### Assignment
Say how many lines in the entries below have the word "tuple" in them, giving only the number.
======== Supplied material
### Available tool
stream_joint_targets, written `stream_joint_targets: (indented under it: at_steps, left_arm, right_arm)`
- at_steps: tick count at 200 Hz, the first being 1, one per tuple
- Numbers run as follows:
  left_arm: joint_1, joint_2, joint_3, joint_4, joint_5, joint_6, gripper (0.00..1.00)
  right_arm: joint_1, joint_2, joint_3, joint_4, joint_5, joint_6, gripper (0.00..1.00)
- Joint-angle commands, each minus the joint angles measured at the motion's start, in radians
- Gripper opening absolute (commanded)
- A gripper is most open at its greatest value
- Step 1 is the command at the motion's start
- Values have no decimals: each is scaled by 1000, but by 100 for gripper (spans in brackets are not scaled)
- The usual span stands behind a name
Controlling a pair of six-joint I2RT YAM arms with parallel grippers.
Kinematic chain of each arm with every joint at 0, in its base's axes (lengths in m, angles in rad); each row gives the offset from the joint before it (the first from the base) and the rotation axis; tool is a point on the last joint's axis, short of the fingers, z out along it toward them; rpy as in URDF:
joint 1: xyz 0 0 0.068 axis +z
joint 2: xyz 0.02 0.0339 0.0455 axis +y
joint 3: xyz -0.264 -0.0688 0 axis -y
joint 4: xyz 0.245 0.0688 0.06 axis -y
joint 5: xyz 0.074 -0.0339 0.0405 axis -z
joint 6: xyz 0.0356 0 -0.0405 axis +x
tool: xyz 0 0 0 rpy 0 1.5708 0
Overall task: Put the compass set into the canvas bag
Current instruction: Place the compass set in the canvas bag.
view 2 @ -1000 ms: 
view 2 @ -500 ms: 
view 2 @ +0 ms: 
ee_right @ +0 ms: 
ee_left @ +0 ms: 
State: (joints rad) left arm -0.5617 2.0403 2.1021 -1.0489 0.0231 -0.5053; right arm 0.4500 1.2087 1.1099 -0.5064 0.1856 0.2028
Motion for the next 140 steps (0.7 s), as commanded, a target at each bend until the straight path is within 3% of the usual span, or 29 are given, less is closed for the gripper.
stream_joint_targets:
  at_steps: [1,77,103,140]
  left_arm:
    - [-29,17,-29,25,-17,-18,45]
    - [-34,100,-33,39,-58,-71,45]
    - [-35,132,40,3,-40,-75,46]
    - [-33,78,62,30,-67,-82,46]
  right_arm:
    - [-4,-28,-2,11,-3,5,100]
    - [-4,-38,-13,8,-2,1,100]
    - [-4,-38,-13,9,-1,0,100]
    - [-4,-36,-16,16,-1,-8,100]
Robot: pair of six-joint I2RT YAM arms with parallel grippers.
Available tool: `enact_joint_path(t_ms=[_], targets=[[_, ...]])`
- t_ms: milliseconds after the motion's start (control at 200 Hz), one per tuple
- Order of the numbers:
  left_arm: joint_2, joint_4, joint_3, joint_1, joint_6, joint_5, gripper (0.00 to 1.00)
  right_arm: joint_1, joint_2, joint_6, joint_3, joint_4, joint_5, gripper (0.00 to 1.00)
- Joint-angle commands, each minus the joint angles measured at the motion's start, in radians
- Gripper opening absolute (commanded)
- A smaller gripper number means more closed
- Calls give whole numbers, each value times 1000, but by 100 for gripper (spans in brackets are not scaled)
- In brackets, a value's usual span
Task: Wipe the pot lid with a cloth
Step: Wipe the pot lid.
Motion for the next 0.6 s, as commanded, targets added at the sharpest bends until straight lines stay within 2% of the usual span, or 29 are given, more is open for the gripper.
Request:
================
### Answer section
2